**TASK REQUIREMENTS:** From the entries below, work out the number of lines that hold the word "above", and give that number alone.

※ ※ ※

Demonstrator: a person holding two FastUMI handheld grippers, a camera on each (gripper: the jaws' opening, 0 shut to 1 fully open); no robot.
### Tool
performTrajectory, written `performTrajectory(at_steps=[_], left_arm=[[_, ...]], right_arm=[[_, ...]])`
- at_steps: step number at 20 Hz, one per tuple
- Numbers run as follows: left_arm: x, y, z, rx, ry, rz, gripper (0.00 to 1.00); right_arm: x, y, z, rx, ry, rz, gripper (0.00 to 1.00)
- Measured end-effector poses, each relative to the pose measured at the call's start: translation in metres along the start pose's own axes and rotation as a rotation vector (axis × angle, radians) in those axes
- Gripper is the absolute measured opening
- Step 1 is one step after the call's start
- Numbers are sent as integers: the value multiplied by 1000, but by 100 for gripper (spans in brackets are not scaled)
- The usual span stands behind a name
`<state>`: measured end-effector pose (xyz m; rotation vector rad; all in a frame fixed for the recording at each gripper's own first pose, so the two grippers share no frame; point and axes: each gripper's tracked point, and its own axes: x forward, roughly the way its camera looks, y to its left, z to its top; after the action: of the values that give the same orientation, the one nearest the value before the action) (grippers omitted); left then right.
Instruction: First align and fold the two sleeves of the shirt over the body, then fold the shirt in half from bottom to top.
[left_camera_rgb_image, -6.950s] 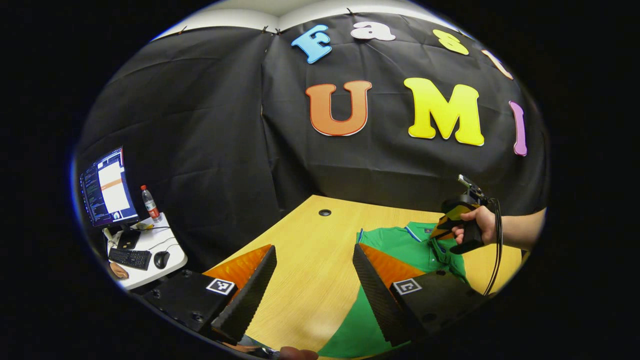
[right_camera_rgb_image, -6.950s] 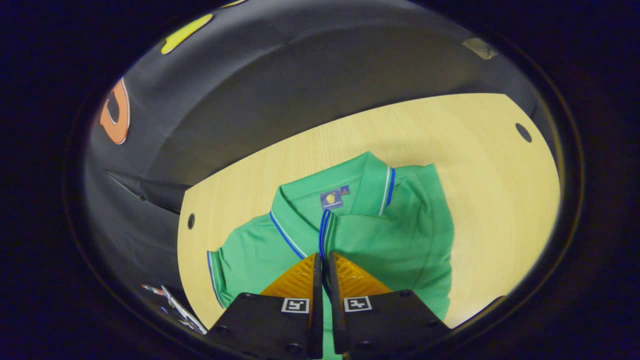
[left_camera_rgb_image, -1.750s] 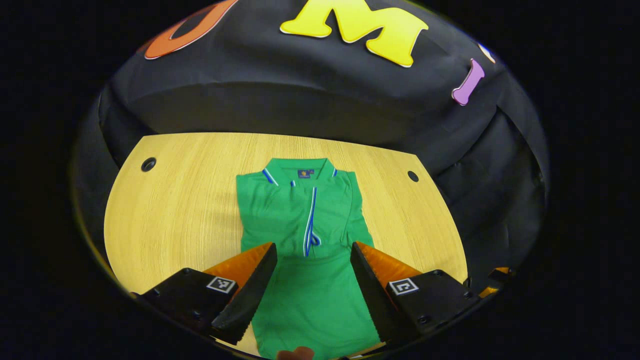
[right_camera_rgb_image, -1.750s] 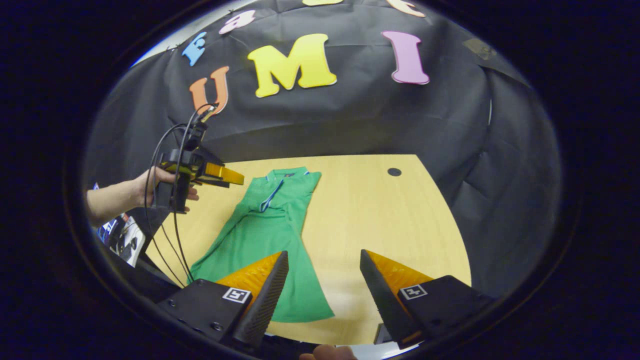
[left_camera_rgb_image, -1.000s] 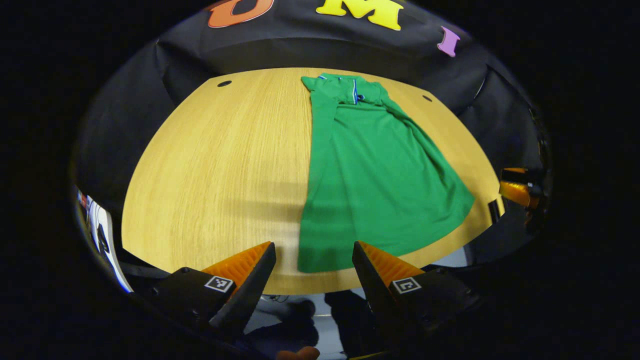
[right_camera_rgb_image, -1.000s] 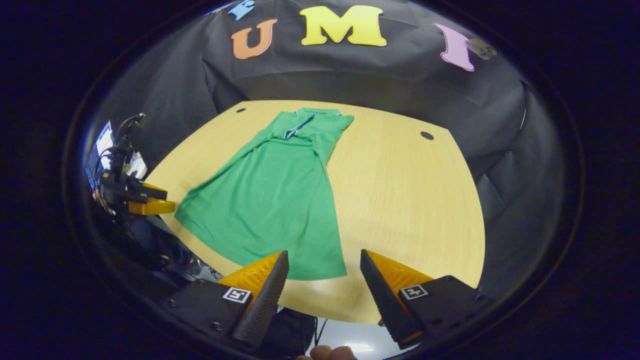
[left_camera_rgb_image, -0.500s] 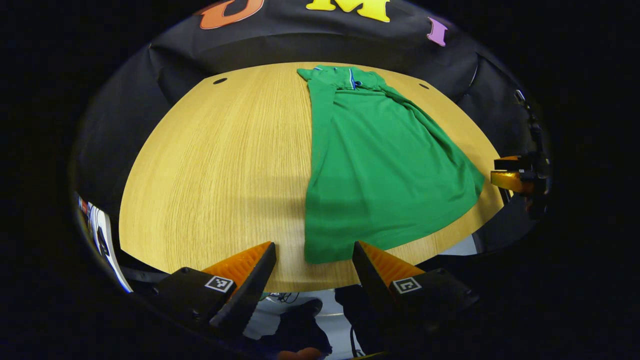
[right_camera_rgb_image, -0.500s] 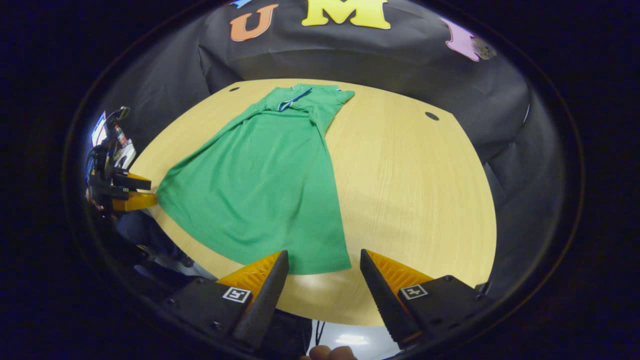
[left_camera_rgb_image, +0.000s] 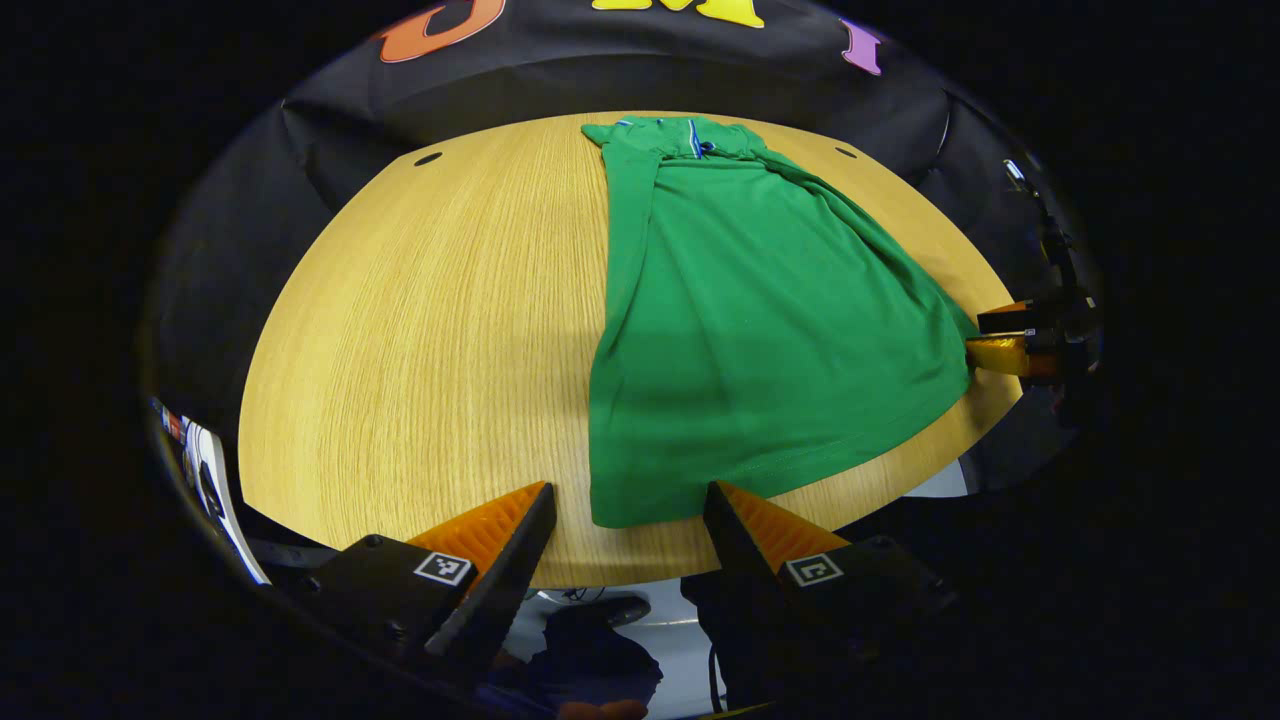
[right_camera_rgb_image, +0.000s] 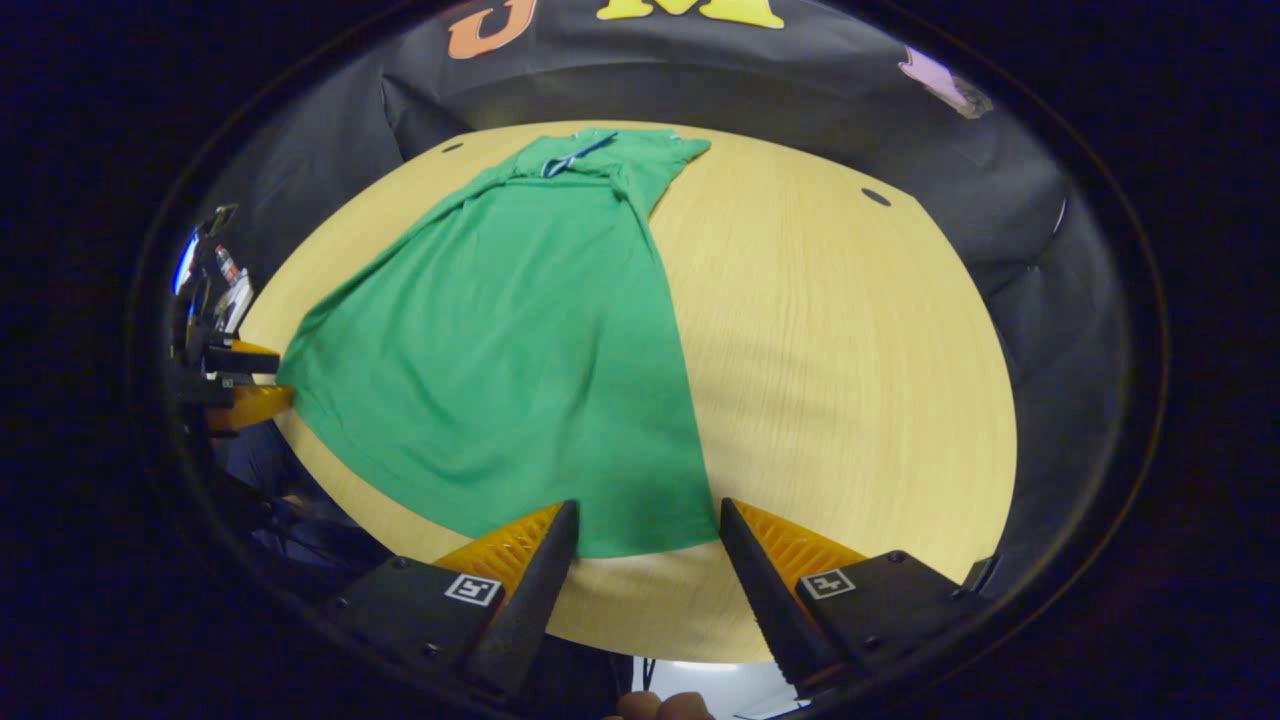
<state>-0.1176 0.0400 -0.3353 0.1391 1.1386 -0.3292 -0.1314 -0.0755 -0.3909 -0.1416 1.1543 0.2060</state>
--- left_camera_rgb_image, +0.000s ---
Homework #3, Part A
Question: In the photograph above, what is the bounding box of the green T-shirt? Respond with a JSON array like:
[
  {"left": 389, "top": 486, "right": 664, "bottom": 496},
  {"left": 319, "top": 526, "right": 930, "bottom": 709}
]
[{"left": 580, "top": 115, "right": 981, "bottom": 529}]

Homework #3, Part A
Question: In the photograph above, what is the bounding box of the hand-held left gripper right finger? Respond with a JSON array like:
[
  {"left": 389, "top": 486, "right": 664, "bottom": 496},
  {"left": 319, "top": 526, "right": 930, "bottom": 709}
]
[{"left": 702, "top": 480, "right": 959, "bottom": 691}]

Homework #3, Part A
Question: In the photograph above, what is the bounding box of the person's dark clothing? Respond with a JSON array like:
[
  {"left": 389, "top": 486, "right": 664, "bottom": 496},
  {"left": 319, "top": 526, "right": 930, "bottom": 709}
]
[{"left": 478, "top": 600, "right": 666, "bottom": 719}]

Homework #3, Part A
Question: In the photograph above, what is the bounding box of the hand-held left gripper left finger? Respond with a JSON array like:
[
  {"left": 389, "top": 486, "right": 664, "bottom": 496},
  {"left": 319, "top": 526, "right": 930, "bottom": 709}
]
[{"left": 300, "top": 480, "right": 558, "bottom": 683}]

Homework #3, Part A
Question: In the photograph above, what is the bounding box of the white side desk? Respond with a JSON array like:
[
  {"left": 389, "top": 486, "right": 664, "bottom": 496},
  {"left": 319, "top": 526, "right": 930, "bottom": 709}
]
[{"left": 155, "top": 400, "right": 271, "bottom": 586}]

※ ※ ※

**WRITTEN REPLY:** 5